Sur le terrain, les encadrants observent des enfants qui s’ouvrent, se redécouvrent ou prennent confiance dans des registres qu’ils n’exploraient pas auparavant. C’est aussi l’un des marqueurs de ces projets culture-santé : déplacer le regard porté sur les participants en mettant en avant leurs ressources.

tv78, partenaire éditorial de Santé en cultures

La couverture de « Santé en cultures » s’inscrit dans un partenariat éditorial entre tv78 et le Conseil départemental des Yvelines.

tv78 assure la valorisation journalistique des projets, la mise en lumière des acteurs culturels et médico-sociaux du territoire et l’information du public sur les initiatives culture-santé.

Périmètre d’intervention 2025–2026 :

  • Un village dans la ville – Compagnie La Tangente
  • Équilibre, mouvements et inclusion ! – La Barbacane
  • J’ai la mémoire qui chante – École des 4 Z’Arts

Lire l’article de référence publié par tv78 sur le dispositif.

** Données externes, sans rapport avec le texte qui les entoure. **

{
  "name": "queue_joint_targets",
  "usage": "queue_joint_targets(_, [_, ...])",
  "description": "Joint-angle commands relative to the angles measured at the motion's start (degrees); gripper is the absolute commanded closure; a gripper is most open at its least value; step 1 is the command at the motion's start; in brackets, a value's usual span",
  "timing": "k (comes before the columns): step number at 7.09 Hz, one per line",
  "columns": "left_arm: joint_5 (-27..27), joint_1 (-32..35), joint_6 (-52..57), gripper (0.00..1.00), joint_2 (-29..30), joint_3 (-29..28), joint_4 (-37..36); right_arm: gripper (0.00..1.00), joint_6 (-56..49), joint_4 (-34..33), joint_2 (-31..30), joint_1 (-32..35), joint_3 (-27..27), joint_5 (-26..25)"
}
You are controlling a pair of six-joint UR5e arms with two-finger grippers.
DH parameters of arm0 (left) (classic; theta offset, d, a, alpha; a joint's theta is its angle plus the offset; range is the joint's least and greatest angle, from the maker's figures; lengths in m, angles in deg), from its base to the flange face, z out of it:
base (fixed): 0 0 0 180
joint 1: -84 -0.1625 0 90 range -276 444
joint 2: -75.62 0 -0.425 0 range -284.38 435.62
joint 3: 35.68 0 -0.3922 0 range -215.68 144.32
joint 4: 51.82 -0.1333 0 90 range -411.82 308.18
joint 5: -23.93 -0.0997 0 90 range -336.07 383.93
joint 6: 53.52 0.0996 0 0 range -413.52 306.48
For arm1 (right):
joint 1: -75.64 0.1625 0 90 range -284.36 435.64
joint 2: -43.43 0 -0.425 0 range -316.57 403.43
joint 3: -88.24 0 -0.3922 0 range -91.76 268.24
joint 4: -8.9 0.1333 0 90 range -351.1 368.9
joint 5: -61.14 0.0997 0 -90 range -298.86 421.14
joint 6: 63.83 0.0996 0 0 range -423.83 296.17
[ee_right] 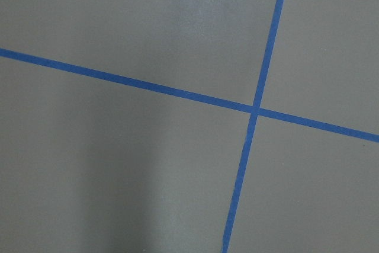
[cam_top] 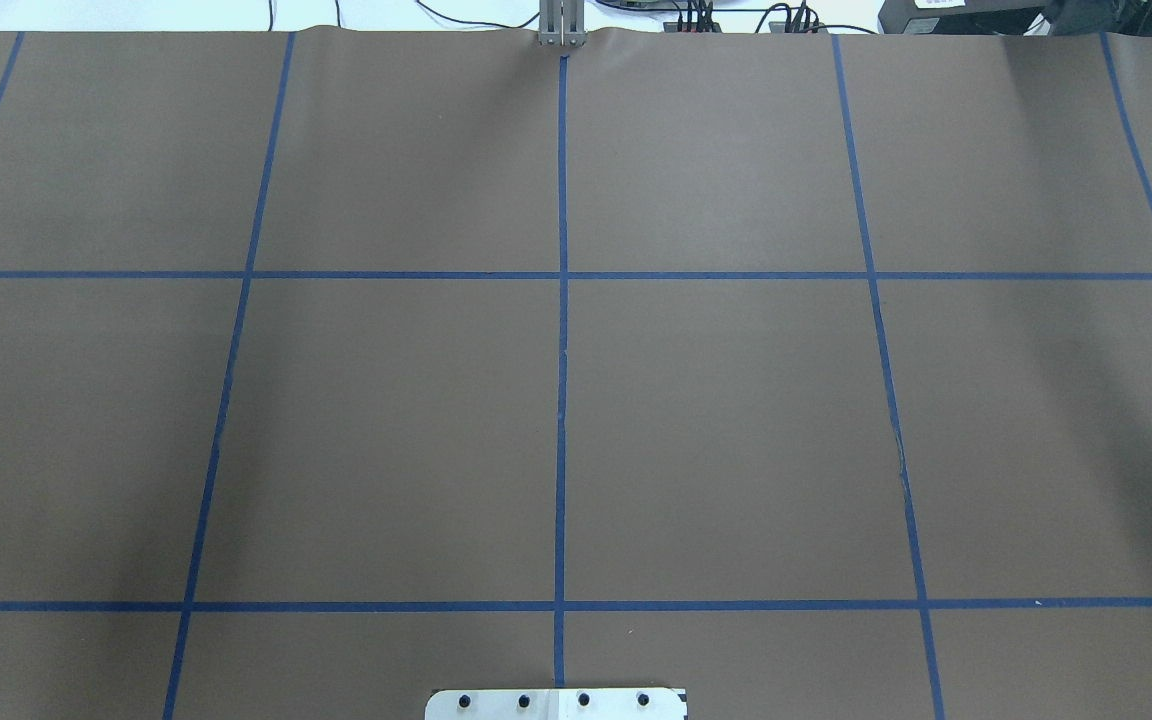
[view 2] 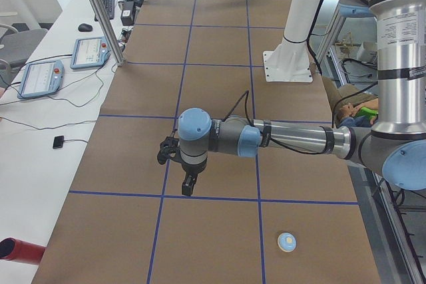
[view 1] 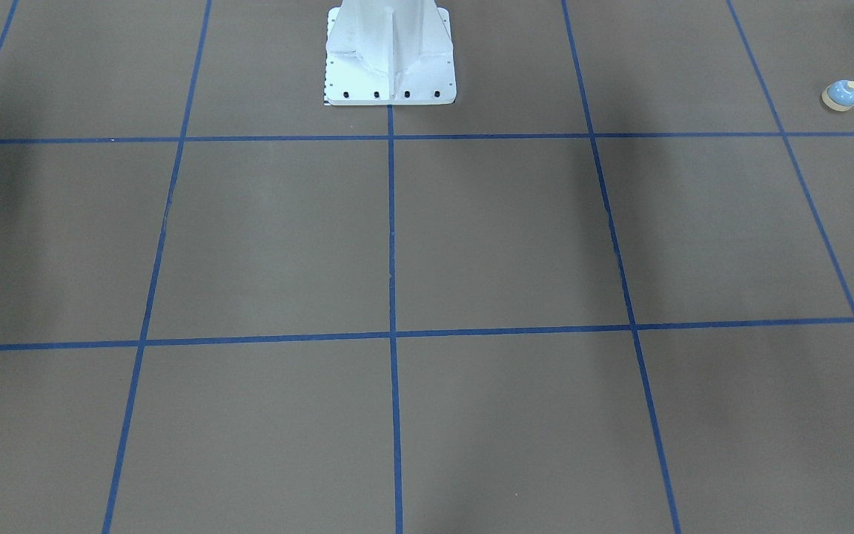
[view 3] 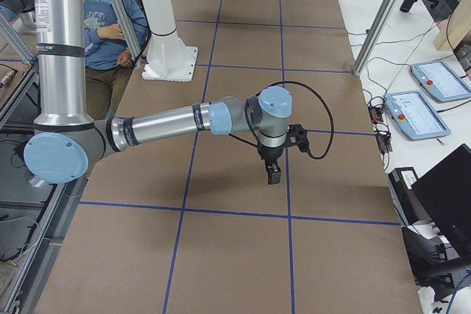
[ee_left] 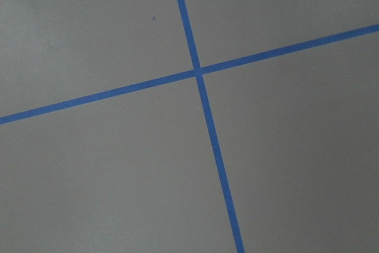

Un projet inscrit dans la durée jusqu’à l’été

La suite est déjà programmée. Le projet doit se poursuivre dans les prochaines semaines, avec une dernière répétition annoncée en juin avant une présentation officielle le 1er juillet. Cette temporalité longue correspond à l’esprit de « Santé en cultures », qui privilégie des parcours installés dans la durée plutôt que des interventions ponctuelles.

À Plaisir, l’enjeu est désormais de transformer l’essai. La restitution intermédiaire a permis de mesurer le chemin parcouru. La version finale du spectacle, elle, devra traduire ce que ce travail artistique aura produit chez les jeunes : davantage d’aisance, plus de confiance et une expérience collective valorisante.